In May, my friend delivered a healthy baby girl by c-section here in Haiti at one of the nicest hospitals that I’ve been to in Port au Prince. She was a lucky one...THIS time. She is 43 years old, has a history of high blood pressure, previous c/s and of a previous neonatal loss. Yes, she “lost” a baby boy the first day after birth, many years ago due to pre-eclampsia and lack of pediatric care where she delivered. This time, she had some health guidance, her own experiences, and a steady job that allowed her to go to a good doctor to follow her very high-risk pregnancy. We searched out the best hospital for her delivery and then had to find a “connection” for her to deliver there. She found one! She went in as soon as her blood pressure began to rise seriously at 35 weeks and stayed on the open bed unit under observation until it was time to deliver. I am SO thankful to God that she had no complications, her c/s went fine & she had a good peds MD for the baby this time...her greatest concern! She now has a gorgeous, thriving 2 month old daughter.

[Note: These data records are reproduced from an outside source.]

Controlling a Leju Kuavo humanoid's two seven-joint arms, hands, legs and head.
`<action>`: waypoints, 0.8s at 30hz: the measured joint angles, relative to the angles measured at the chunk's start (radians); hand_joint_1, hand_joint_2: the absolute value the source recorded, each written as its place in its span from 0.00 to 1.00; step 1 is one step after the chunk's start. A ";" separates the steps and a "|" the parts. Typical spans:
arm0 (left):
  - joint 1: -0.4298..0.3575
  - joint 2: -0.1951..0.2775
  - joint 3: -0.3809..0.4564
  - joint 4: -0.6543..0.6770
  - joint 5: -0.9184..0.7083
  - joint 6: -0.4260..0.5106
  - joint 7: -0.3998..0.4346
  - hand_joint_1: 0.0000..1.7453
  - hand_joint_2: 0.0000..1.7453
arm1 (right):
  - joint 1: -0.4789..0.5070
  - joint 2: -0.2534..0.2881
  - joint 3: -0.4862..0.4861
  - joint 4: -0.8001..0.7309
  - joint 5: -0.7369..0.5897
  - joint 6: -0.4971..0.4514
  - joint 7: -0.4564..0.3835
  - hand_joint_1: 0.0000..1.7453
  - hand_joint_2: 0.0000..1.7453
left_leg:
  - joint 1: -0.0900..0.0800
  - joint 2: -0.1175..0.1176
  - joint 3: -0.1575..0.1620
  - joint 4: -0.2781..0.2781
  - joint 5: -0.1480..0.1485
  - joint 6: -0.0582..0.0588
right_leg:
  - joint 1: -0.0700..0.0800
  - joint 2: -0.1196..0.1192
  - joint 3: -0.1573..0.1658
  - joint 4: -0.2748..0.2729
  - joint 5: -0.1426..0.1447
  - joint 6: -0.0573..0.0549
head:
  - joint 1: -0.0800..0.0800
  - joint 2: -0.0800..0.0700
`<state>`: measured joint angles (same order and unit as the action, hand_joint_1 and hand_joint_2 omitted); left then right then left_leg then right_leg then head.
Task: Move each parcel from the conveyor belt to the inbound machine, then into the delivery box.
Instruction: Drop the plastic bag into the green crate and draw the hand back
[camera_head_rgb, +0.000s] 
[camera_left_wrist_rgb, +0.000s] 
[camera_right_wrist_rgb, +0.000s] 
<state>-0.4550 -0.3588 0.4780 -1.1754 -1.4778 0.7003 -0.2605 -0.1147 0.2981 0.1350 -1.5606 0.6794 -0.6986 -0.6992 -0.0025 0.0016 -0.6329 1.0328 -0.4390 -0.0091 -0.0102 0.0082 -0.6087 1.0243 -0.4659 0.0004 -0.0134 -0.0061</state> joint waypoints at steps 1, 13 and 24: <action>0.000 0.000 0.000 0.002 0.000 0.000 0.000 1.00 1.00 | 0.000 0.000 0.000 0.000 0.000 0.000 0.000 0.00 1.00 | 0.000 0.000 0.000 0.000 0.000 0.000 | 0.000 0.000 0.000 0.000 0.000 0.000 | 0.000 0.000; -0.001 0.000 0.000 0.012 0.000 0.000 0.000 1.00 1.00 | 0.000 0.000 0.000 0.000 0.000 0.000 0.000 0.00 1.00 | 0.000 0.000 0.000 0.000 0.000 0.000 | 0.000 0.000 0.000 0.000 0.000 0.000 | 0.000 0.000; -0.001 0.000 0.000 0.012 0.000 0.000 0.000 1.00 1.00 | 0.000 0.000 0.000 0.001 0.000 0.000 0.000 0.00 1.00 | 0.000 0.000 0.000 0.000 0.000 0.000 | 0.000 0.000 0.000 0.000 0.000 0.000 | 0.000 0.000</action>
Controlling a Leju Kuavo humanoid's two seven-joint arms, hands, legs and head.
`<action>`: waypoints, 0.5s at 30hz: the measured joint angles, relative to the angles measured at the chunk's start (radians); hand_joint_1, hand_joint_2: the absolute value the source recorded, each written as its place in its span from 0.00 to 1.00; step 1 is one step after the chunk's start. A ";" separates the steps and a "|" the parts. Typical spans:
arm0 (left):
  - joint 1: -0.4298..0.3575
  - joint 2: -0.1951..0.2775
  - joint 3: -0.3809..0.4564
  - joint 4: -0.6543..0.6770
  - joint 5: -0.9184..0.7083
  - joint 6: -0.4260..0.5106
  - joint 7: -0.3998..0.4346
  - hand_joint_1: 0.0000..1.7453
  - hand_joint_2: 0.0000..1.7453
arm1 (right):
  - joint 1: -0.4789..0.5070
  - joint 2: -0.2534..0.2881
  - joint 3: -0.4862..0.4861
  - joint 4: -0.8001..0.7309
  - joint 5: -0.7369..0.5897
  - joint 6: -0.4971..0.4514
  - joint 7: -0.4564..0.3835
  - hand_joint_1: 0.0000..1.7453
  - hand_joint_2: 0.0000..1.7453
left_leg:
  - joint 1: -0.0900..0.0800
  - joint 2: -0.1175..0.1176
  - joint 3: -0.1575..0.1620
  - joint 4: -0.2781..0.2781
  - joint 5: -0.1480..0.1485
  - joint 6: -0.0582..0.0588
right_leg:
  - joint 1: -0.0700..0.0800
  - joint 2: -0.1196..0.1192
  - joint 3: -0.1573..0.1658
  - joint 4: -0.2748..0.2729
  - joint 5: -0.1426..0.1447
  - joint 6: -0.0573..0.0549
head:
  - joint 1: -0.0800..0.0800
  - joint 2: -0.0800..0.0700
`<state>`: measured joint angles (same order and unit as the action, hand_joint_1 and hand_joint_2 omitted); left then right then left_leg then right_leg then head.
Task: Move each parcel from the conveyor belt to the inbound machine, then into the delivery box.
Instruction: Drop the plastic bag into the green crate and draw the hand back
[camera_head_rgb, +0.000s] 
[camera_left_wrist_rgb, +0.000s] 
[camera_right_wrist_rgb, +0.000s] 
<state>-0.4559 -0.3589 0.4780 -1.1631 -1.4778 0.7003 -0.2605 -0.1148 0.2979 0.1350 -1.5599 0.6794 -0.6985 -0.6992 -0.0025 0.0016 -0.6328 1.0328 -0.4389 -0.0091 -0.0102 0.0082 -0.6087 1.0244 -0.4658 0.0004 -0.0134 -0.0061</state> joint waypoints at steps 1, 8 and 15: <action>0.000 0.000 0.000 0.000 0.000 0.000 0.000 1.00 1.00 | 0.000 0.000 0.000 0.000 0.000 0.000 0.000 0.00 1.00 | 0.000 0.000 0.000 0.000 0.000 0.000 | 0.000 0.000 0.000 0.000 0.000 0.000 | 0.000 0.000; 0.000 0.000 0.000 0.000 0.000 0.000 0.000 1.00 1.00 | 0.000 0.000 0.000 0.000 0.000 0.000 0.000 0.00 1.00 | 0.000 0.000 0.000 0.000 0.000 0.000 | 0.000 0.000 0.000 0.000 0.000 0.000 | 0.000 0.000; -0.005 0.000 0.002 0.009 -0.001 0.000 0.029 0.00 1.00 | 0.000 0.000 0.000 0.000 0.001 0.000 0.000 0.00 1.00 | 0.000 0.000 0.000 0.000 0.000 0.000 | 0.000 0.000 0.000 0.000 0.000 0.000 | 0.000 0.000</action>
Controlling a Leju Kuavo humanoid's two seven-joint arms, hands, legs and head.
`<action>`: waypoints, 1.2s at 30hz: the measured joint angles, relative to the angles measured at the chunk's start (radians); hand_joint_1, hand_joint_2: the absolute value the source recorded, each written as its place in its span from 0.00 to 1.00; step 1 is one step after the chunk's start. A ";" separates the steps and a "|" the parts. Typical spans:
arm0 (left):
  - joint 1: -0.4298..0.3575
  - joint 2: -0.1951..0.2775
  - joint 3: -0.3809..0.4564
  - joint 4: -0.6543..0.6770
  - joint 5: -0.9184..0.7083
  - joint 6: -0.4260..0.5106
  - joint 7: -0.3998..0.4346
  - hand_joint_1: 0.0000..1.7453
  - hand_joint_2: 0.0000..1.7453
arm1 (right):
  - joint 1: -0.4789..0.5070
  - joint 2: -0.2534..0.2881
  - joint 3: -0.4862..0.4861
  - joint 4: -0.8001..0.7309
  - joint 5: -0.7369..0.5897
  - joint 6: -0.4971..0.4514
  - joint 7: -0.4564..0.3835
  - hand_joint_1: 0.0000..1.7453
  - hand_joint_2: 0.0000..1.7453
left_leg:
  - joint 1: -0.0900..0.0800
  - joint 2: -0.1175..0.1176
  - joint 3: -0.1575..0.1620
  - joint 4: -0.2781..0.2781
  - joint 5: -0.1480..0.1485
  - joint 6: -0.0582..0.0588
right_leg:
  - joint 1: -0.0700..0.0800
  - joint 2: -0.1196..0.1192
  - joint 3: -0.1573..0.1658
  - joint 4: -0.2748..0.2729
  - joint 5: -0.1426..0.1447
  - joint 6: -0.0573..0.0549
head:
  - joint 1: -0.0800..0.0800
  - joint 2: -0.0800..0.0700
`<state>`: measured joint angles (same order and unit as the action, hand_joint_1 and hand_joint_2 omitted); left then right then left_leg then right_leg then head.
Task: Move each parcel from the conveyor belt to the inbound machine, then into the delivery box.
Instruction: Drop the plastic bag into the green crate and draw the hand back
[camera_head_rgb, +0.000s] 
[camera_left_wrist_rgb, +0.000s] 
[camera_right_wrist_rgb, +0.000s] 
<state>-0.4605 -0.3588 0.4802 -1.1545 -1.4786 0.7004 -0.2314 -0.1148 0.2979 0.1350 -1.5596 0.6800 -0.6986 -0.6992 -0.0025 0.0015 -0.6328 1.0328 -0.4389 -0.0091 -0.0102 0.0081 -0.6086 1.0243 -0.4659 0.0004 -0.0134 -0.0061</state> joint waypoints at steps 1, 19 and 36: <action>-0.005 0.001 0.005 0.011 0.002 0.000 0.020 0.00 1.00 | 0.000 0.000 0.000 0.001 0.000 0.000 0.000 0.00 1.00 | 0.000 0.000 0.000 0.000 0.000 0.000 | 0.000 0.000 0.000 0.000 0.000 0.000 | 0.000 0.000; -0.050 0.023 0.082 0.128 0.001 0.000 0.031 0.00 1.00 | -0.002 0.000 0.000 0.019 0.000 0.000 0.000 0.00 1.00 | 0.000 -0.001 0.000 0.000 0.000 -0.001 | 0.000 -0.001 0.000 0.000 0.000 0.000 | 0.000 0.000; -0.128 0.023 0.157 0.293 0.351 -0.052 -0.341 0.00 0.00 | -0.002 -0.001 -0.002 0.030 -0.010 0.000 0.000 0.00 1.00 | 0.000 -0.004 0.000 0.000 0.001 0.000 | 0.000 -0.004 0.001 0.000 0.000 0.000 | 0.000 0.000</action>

Although her delivery went well, I’m sure if you are from a first world country, like the US, Canada or Europe...there are still a few differences in her story that might be hard for you to imagine. I know that I was stunned to hear that my friend had lost her only son within a day after birth due to no pediatrician being available for newborn care.
Did you also catch the hint that she had to have a “connection” in order to be SURE that she could deliver there? There is a strange separation here between prenatal care and delivery. In Haiti, you might see an MD for your whole pregnancy, but they may not be associated to any specific hospital, or maybe only to a very expensive hospital in Petionville that few can afford. So when it comes time for delivery it is up to you to find a place that has “space” for you and that you'll be able to pay for. If you are in labor here and you go to a hospital that is “full” they will not look for another bed to squeeze you in, but turn you away in the streets to find another place to deliver. Let me just add to that picture the fact that many moms walk miles or ride on tap taps (basically the back of a truck) to get to each hospital...WHILE they are in labor. Let me ADD that if you don’t have the money to pay, they will also turn you away.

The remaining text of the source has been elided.